Department of Biology, Indiana University, Bloomington, IN, USA.
Mol Biol Evol. 2010 Jan;27(1):103-11. doi: 10.1093/molbev/msp210.
Copy number variants (CNVs) within humans can have both adaptive and deleterious effects. Because of their phenotypic significance, researchers have attempted to find single nucleotide polymorphisms (SNPs) in high linkage disequilibrium (LD) with CNVs to use in genomewide association studies. However, studies have found that CNVs are less likely to be in strong LD with flanking markers. We hypothesized that this "taggability gap" can be explained by duplication events that place paralogous sequences far apart. In support of our hypothesis, we find that duplications are significantly less likely than deletions to have a "tag" SNP, even after controlling for CNV length, allele frequency, and availability of appropriate flanking SNPs. Using a novel likelihood method, we are able to show that many complex CNVs--those due to multiple duplication or deletion polymorphisms--are made up of two loci with little LD between them. Additionally, we find that many polymorphic duplications detected in a recent clone-based study are located far from their parental loci. We also examine two other common hypotheses for the taggability gap, and find that recurrent mutation of both deletions and duplications appears to have an effect on LD, but that lower SNP density around CNVs has no effect. Overall, our results suggest that a substantial fraction of CNVs caused by duplication cannot be tagged by markers flanking the parental locus because they have changed genomic location.
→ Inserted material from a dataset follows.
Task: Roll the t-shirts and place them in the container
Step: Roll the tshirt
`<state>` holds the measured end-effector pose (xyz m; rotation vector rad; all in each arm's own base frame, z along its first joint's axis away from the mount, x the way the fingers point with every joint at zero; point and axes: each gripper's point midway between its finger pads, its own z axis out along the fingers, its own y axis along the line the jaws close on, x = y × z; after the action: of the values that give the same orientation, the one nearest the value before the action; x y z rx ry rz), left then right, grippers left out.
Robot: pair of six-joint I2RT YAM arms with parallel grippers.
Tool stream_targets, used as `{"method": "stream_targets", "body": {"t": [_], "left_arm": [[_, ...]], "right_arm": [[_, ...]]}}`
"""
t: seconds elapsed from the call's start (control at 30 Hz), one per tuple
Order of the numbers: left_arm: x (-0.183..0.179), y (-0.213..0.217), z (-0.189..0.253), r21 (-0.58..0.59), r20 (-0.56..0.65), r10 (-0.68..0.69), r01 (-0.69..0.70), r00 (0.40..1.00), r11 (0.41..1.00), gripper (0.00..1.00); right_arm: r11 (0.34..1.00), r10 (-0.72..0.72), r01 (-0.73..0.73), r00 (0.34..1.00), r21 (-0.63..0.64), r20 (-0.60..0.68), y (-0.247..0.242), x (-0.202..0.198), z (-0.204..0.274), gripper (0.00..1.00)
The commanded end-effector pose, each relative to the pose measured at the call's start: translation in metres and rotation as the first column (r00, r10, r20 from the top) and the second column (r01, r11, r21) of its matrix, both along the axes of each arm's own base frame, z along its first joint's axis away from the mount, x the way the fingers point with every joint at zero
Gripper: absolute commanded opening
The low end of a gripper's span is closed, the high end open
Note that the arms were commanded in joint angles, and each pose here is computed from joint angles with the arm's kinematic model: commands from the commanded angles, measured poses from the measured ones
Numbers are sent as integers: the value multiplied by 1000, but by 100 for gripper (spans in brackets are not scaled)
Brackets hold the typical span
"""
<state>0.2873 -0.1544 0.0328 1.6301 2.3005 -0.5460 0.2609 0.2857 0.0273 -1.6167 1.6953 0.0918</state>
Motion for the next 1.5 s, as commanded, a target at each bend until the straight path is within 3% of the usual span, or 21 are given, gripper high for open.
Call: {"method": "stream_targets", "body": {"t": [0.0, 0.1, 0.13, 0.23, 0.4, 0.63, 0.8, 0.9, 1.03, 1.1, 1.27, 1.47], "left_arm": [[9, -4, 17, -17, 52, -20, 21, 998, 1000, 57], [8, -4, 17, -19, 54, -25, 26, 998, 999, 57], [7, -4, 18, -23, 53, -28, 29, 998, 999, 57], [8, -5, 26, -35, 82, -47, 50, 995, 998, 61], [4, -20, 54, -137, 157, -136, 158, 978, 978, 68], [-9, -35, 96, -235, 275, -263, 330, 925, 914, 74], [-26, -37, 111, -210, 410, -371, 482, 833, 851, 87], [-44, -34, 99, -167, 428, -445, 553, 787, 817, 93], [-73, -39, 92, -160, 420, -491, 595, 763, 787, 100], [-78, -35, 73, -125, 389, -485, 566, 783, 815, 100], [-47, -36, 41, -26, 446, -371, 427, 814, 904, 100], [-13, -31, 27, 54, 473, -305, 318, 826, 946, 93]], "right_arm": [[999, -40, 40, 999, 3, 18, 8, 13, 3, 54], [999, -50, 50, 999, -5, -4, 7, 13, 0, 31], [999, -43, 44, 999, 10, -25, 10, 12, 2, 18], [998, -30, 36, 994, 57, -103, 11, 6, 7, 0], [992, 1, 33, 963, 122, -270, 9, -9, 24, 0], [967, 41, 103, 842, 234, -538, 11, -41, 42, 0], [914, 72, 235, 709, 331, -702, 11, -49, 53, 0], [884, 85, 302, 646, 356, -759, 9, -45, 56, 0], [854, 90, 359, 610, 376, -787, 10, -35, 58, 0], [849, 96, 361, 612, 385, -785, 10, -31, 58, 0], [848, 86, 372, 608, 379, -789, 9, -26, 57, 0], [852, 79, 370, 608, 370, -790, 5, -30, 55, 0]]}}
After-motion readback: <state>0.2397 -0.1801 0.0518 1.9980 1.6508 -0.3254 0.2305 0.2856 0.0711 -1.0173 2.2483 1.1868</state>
人类的拷贝数变异(CNVs)可能具有适应性和有害性影响。由于其表型意义,研究人员试图在高连锁不平衡(LD)中找到与 CNVs 紧密相关的单核苷酸多态性(SNP),以便用于全基因组关联研究。然而,研究发现 CNVs 与侧翼标记的强 LD 不太可能。我们假设这种“可标记性差距”可以通过将旁系同源序列隔开的重复事件来解释。支持我们的假设,我们发现,即使在控制 CNV 长度、等位基因频率和适当侧翼 SNP 的可用性后,重复事件比缺失事件更不可能具有“标记”SNP。使用一种新颖的似然方法,我们能够表明许多复杂的 CNVs——那些由于多个重复或缺失多态性引起的——由两个位点组成,它们之间很少有 LD。此外,我们发现最近在基于克隆的研究中检测到的许多多态性重复都远离其亲本位点。我们还研究了“可标记性差距”的另外两个常见假设,发现缺失和重复的反复突变似乎对 LD 有影响,但 CNV 周围 SNP 密度较低没有影响。总体而言,我们的研究结果表明,由于重复而导致的大量 CNVs 不能通过侧翼亲本位点的标记来标记,因为它们已经改变了基因组位置。